- Born: 1982 (age 43–44) Santa Cruz, California
- Education: The Rockefeller University (Ph.D., 2011)
- Awards: PRIMA
- Scientific career
- Fields: Evolutionary biology, Entomology
- Workplaces: University of Cambridge University of Fribourg

= Adria LeBoeuf =

Evolutionary biologist and neuroscientist

Adria LeBoeuf (born 1982) is an evolutionary biologist and neuroscientist known for her work on the evolution of a social circulatory system. She is currently an Associate Professor at the University of Cambridge, where her laboratory focuses on research at the intersection of protein evolution, collective behavior and the social control of development using social insects as the model system.

== Early life and education ==
LeBoeuf was born in Santa Cruz, California (USA), to parents who are biology researchers. She completed her undergraduate studies at the College of Creative Studies at University of California Santa Barbara in 2003, where she studied the human brain using approaches from biochemistry as well as human behavior and evolutionary psychology.
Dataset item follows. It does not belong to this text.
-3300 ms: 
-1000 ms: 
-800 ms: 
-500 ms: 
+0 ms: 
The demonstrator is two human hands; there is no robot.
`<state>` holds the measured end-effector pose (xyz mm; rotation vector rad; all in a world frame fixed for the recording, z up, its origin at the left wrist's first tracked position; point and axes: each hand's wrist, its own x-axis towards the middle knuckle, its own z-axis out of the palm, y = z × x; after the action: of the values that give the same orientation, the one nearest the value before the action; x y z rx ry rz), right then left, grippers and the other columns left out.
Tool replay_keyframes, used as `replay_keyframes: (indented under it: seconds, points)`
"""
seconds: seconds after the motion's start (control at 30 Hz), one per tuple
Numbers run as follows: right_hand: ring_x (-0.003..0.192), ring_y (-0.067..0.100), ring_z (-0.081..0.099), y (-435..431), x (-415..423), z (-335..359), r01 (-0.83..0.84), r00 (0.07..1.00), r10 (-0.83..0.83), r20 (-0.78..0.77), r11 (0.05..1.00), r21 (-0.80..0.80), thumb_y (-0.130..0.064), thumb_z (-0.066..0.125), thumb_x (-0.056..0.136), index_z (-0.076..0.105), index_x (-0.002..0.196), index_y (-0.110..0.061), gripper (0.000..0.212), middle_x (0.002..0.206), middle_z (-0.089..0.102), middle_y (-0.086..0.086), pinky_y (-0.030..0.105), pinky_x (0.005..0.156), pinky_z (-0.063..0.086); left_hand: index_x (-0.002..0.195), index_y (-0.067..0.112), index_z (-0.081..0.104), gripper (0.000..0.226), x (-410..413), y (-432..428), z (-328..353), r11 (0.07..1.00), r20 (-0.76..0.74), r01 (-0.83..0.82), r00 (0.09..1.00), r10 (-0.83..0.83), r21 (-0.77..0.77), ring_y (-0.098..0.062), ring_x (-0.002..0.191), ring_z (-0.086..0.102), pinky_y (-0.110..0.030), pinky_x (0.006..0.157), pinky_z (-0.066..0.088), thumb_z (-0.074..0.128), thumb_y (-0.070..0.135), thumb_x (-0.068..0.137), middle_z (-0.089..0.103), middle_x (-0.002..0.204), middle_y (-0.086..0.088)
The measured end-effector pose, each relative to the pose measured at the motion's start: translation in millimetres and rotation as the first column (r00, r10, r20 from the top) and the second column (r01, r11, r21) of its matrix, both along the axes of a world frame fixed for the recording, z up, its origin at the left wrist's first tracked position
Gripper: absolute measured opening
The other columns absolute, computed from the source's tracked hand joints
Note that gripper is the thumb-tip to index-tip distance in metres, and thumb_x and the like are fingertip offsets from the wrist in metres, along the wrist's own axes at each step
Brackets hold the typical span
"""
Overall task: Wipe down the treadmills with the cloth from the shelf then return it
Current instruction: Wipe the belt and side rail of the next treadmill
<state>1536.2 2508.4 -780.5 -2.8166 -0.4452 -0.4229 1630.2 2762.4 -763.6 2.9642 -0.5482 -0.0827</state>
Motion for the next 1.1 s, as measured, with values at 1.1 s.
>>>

She went on to earn her PhD in neuroscience and biophysics from The Rockefeller University in 2011, where her thesis work focused on the subcellular friction and adhesion within the auditory sensory hair bundle.

== Career ==
=== Early career ===
After completing her doctoral studies, LeBoeuf joined The Center for Integrative Genomics, Department of Ecology and Evolution at University of Lausanne as a Postdoctoral Researcher. During this period, she specialized in animal behavior, which would become foundational for the integrative approaches she would later take in her own laboratory.

In 2019, LeBoeuf established her research group at University of Fribourg as an Assistant Professor before starting a permanent position at the University of Cambridge in 2024.

=== Science communication and theatre ===
Beyond her research, LeBoeuf has been actively involved in science communication and advocacy for women in STEM, with a belief that the culture of science can improve with greater inclusivity and responsible leadership. She is a member of the 500 Women Scientists Bern-Fribourg, an umbrella non-profit organization that supports local networking of female-identifying individuals and gender minorities in science and research.

In 2012, Adria LeBoeuf founded The Catalyst, a Swiss non-profit that teaches scientists to be better communicators through theatre.

== Research ==
=== Major contributions ===
LeBoeuf's research has changed understanding of common social behaviours, highlighting social exchanges (lactation, mating, regurgitation) as battlegrounds for sophisticated molecular mechanisms to regulate development, physiology and fitness. Her work began with identifying specific growth regulator proteins and small molecules transferred between ants during mouth-to-mouth exchanges, providing the first molecular characterisation of these socially exchanged substances, and how they shift with social conditions. This research demonstrated that fluid exchange is not merely for nutrition but serves as a sophisticated, fast evolving regulatory mechanism within insect societies.

=== Current research ===
LeBoeuf's laboratory employs methodologies and techniques from molecular biology, behavioural ecology, and evolutionary biology with a uniquely integrative approach to investigate trophallaxis in ants . Her current research has revealed the profound evolutionary implications of socially transferred materials:

1. "Ecological change and conflict reduction led to a social circulatory system in ants" showed that trophallaxis contributed to net diversification in ants, evolving when worker reproduction became limited, and when ants began consuming sugary liquids during the angiosperm evolution.
2. "Innovation in ant larval feeding facilitated queen–worker divergence and social complexity" revealed that the transition from a predatory to an omnivorous diet spurred social complexity in ants through more controlled larval feeding via social transfers.

Together, these works reveal how the evolution of social fluid exchange has been a key driver in the remarkable success of ants. A full list of LeBoeuf's research articles can be found on her Google Scholar.

=== Awards and recognition ===
Adria LeBoeuf has received numerous awards for her scientific contributions, including the Human Frontiers Science Program to study metabolic division of labour in ant colonies. Her research has received significant press attention, demonstrating both scientific and public interest in her work.

== Personal life ==
LeBoeuf lives in Cambridge, UK with husband Samuel Lagier and their daughter Gaia.